*Instructions to follow*:
Repeat the records below line by line, exactly, finishing on the line that contains "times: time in".

···

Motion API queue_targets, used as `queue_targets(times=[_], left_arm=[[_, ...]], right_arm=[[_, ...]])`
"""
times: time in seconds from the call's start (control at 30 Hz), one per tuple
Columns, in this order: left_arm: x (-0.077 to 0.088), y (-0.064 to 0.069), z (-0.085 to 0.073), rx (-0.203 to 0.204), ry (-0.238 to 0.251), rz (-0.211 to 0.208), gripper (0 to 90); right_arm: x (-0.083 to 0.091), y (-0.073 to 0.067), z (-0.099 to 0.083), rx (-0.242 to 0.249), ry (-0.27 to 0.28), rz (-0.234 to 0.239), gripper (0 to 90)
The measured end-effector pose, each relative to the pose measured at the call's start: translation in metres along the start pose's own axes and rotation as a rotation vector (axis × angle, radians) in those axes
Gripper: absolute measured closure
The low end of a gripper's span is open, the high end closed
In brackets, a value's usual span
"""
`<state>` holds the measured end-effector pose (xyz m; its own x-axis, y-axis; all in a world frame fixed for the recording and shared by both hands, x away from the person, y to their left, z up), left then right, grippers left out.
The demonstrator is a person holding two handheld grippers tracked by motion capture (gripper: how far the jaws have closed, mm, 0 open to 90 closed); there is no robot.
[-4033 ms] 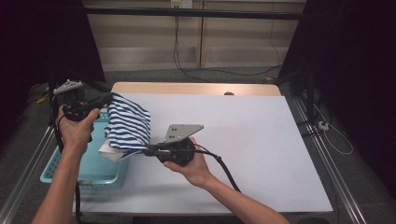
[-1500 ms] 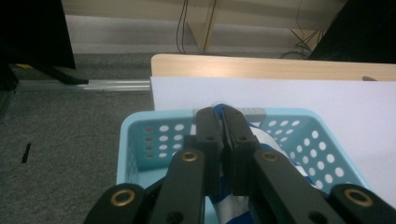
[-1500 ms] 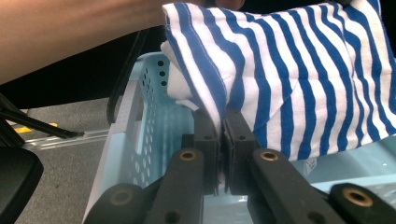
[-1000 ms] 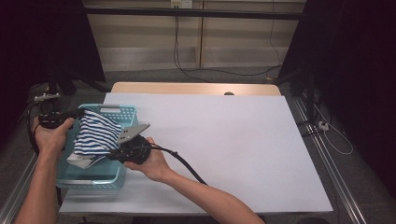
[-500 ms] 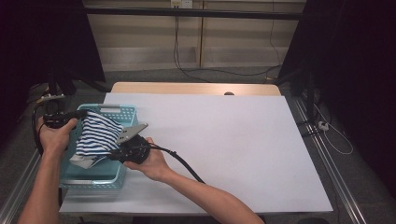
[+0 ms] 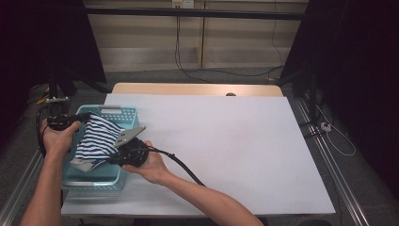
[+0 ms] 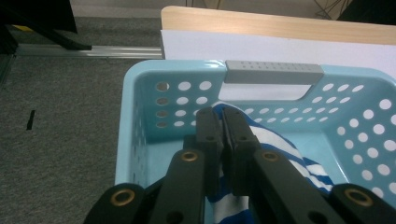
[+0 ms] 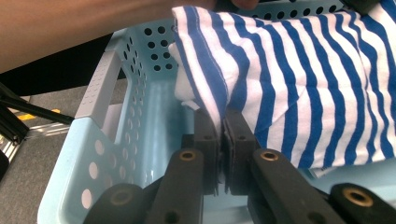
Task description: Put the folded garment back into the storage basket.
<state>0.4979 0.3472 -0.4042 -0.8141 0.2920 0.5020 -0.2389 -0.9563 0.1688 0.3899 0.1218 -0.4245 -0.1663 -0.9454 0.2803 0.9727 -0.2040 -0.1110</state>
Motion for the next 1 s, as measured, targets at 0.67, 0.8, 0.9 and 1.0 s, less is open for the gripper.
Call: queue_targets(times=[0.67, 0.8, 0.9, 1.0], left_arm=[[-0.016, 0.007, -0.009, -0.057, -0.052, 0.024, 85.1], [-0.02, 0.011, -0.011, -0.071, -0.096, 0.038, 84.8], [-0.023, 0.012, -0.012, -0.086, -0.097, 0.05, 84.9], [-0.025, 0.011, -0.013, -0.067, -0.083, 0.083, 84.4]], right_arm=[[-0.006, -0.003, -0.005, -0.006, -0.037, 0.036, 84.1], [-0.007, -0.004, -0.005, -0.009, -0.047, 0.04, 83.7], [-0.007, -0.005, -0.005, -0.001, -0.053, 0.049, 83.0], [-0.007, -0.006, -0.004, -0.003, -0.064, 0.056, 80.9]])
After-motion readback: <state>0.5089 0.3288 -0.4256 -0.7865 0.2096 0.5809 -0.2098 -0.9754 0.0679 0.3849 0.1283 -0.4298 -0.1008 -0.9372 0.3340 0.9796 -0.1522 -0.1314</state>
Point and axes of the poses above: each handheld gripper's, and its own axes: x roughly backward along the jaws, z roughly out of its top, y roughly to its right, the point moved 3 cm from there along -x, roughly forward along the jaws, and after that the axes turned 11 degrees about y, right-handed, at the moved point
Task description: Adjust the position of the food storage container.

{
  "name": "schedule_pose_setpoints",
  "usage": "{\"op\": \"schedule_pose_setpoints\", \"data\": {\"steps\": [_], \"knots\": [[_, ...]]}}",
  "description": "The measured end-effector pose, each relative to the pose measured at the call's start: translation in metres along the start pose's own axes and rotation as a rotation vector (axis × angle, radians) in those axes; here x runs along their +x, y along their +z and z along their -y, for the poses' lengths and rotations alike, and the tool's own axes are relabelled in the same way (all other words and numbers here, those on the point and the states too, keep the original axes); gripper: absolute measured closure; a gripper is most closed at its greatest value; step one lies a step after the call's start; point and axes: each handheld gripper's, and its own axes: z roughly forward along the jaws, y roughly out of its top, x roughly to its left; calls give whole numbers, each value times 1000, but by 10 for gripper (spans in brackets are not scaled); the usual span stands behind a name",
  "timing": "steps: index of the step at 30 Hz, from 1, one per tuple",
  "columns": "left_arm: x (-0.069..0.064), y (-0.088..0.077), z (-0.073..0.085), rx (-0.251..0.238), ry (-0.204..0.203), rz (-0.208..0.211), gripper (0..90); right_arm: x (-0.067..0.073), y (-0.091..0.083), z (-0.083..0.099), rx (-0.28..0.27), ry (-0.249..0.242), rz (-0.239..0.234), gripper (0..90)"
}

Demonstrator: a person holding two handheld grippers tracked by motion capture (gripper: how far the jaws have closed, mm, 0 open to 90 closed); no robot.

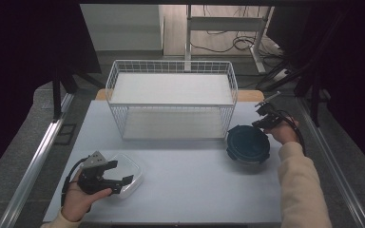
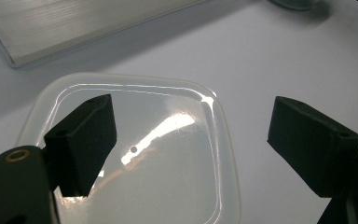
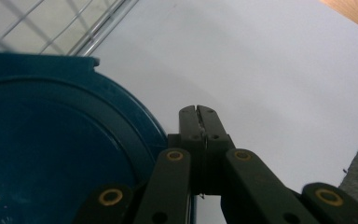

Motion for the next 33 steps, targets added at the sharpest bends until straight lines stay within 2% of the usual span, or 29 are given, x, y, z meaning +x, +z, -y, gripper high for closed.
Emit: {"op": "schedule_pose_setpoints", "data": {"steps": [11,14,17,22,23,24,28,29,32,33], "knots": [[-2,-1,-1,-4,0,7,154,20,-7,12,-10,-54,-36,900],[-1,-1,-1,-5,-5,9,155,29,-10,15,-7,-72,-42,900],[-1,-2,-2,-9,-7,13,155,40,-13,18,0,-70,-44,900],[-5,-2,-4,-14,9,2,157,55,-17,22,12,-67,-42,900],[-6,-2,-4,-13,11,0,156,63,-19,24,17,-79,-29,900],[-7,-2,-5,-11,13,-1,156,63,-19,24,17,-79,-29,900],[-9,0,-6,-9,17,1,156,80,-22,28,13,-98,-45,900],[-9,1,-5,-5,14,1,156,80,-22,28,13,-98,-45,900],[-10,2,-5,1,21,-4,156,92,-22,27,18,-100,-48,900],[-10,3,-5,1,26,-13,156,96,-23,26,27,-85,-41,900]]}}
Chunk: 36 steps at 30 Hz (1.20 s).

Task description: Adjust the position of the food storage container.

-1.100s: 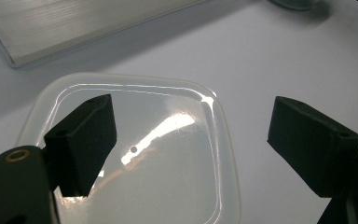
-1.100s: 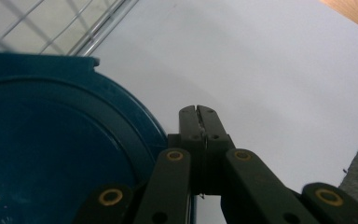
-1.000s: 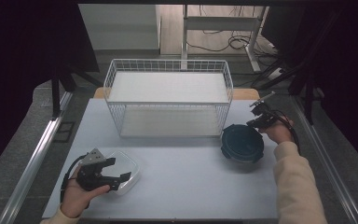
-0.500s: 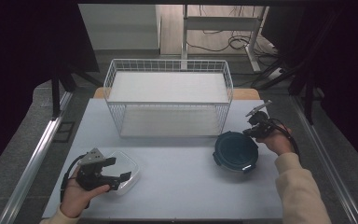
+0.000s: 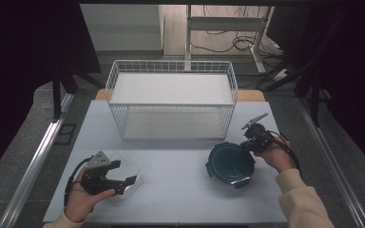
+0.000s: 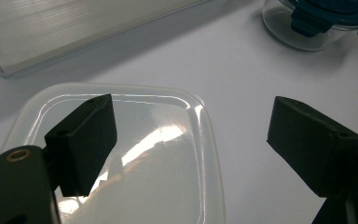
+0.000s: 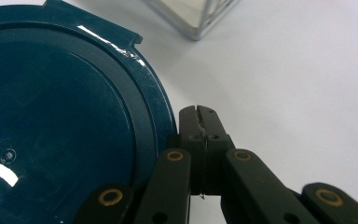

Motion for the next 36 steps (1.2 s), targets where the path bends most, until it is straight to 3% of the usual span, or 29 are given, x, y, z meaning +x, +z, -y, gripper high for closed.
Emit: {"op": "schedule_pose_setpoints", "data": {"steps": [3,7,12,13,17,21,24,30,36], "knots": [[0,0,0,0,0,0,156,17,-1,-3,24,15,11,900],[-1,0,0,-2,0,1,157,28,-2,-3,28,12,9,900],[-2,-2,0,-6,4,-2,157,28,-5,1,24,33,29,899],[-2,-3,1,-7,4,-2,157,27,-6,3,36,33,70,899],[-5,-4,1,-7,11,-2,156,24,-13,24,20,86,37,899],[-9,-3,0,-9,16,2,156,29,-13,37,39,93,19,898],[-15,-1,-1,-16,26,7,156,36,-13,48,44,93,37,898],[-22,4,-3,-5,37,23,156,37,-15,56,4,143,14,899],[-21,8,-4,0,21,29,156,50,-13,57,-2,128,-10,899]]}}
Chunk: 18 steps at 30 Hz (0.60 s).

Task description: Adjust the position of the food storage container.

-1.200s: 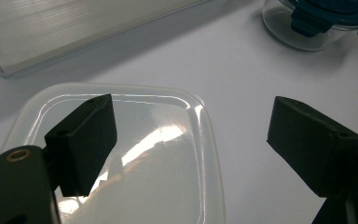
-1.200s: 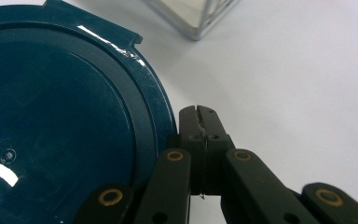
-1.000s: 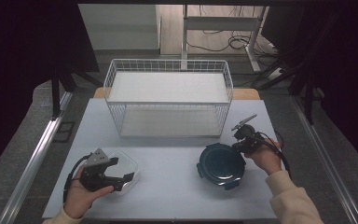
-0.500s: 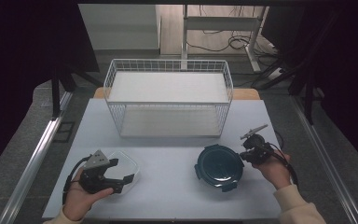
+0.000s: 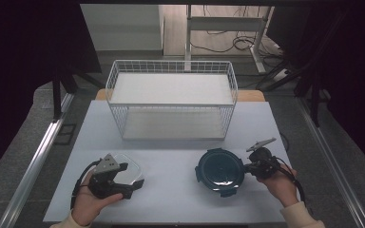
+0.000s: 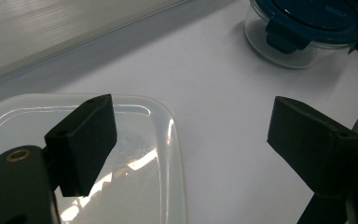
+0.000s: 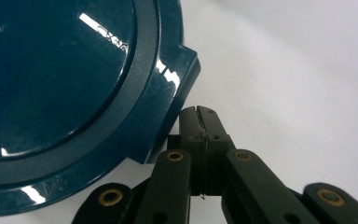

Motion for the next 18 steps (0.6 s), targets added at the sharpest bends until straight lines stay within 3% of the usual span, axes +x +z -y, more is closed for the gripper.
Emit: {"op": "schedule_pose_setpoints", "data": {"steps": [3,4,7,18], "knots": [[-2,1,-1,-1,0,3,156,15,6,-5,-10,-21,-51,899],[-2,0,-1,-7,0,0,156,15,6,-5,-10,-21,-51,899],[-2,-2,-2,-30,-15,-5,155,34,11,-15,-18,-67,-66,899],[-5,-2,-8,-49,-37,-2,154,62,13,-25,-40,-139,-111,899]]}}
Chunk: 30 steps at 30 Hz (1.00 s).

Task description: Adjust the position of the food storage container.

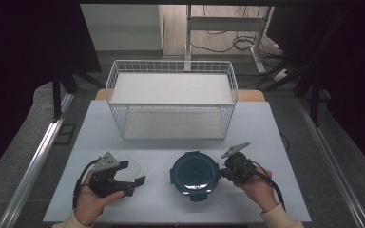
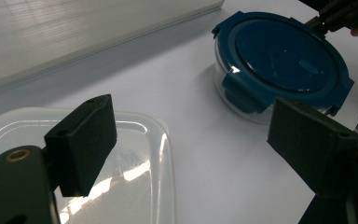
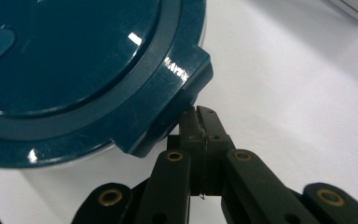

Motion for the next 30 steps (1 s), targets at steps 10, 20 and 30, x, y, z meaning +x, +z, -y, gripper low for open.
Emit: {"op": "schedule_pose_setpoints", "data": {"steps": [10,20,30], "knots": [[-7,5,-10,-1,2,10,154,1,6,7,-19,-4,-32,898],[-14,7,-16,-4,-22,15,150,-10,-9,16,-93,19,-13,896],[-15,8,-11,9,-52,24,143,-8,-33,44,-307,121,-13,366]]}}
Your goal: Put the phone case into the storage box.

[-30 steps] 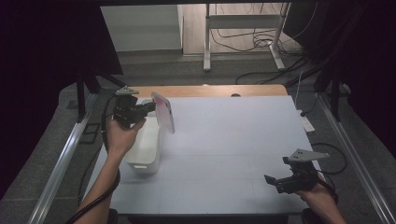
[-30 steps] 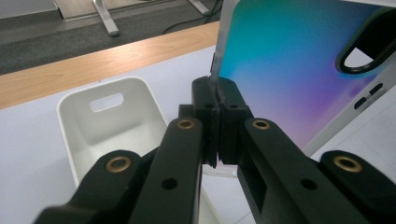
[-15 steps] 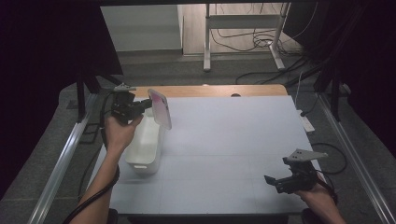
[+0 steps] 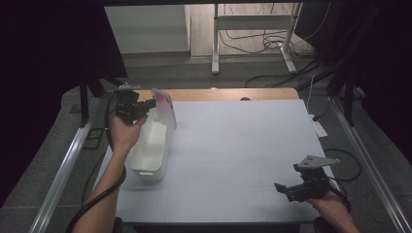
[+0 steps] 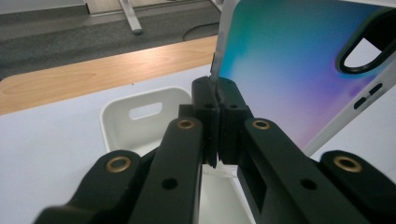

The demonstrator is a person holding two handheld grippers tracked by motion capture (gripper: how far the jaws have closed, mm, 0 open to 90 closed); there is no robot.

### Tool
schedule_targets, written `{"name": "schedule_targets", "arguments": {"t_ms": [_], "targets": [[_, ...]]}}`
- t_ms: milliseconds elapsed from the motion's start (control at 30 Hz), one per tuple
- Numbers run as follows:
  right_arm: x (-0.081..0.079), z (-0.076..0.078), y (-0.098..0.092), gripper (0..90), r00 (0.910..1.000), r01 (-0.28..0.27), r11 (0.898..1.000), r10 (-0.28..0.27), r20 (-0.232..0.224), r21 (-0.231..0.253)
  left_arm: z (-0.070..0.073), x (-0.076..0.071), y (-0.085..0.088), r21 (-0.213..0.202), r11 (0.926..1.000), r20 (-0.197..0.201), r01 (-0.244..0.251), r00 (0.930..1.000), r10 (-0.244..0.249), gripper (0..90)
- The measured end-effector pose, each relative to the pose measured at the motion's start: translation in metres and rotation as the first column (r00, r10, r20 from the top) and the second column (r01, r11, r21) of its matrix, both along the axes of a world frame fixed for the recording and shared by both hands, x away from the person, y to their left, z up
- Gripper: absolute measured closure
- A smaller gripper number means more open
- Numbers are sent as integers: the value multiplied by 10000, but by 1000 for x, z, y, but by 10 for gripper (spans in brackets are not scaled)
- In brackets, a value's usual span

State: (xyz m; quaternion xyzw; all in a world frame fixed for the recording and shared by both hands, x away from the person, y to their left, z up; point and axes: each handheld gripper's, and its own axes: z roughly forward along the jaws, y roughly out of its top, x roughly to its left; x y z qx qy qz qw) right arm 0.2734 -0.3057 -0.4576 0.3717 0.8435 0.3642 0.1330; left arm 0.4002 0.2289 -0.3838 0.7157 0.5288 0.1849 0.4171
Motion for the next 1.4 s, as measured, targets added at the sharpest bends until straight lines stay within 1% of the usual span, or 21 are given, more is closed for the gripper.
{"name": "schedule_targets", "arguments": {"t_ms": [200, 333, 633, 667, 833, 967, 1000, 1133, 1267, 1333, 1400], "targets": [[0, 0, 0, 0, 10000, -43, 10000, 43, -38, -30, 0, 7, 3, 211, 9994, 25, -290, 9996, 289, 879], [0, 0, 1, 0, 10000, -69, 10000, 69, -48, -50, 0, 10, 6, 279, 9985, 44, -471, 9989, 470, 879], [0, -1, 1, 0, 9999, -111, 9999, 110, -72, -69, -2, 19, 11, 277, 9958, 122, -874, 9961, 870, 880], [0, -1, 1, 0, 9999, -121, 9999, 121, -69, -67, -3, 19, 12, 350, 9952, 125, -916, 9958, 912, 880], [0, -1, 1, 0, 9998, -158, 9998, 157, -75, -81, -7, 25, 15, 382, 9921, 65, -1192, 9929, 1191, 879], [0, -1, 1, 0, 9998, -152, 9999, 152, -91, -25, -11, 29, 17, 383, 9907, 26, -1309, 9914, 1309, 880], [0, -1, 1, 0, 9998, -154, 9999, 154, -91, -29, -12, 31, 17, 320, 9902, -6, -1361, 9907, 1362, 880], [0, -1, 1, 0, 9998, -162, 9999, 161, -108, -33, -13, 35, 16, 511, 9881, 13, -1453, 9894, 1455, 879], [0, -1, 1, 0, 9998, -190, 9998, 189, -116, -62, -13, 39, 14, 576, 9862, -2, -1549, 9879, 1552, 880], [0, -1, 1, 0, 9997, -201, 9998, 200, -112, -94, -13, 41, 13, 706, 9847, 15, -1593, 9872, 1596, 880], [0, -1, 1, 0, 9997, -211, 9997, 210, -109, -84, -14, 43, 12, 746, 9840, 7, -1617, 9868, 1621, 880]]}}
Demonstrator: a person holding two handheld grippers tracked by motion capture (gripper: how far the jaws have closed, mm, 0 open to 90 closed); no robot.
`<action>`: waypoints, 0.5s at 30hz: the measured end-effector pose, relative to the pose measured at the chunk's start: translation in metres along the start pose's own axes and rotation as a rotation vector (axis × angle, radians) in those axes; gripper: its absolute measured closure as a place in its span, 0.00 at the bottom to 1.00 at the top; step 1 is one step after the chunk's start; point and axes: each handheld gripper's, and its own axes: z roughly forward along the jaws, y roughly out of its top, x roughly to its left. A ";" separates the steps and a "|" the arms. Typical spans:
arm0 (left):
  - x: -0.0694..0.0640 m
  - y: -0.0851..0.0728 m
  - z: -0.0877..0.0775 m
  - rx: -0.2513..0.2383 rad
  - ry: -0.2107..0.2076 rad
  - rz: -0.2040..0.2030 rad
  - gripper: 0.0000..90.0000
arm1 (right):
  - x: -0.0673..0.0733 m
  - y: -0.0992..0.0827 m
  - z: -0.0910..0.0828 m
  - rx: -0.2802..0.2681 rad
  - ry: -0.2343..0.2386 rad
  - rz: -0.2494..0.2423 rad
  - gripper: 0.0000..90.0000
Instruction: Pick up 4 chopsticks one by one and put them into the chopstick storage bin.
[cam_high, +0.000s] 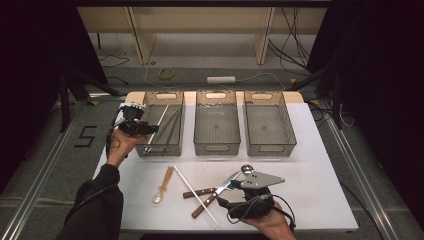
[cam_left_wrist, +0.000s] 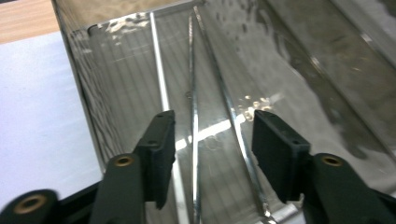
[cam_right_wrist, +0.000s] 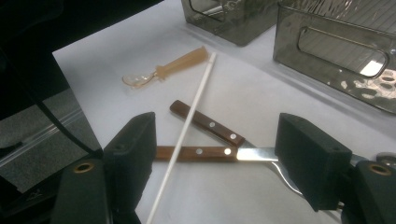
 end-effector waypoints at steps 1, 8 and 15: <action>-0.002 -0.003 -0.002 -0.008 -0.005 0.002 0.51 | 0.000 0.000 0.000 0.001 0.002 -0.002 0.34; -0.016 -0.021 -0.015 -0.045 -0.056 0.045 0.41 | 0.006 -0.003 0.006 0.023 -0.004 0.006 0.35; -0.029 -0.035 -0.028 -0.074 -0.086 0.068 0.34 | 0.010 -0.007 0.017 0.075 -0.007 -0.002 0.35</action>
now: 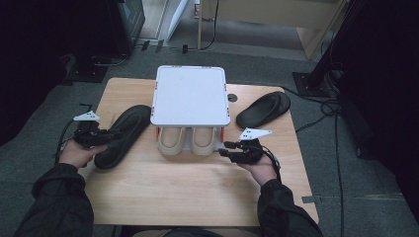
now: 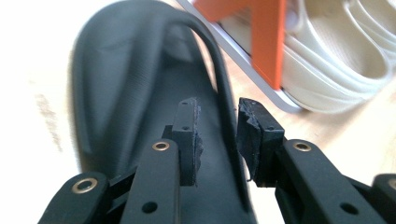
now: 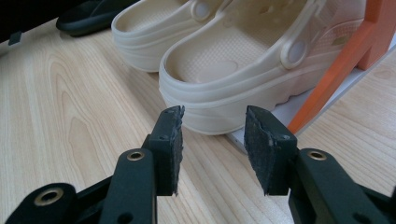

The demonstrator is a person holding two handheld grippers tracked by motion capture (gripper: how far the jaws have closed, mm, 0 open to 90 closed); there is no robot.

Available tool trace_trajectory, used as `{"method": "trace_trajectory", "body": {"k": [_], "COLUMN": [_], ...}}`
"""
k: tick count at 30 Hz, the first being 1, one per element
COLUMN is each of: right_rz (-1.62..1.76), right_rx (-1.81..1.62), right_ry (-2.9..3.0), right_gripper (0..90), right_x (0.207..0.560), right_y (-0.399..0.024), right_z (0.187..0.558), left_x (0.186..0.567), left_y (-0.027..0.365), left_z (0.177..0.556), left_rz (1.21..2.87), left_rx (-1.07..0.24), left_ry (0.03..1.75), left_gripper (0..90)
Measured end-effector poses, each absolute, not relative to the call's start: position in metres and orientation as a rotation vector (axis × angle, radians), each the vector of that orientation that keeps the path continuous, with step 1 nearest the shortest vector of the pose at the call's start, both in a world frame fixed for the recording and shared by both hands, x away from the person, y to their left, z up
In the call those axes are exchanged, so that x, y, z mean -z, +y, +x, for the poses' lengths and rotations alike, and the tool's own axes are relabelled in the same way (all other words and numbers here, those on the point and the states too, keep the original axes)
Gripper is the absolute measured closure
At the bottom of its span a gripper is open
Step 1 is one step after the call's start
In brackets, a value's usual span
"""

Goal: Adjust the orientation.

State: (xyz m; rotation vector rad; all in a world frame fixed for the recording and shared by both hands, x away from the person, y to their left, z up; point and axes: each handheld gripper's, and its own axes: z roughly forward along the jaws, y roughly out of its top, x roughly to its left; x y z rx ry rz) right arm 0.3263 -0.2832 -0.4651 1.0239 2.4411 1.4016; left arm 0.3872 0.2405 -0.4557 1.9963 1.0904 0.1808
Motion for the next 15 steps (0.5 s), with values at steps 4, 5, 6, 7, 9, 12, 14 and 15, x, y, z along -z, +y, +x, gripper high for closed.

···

*Answer box*:
Motion API queue_targets, used as `queue_targets(times=[_], left_arm=[[_, ...]], right_arm=[[_, ...]])`
"""
times: time in seconds from the call's start (control at 30 Hz), one per tuple

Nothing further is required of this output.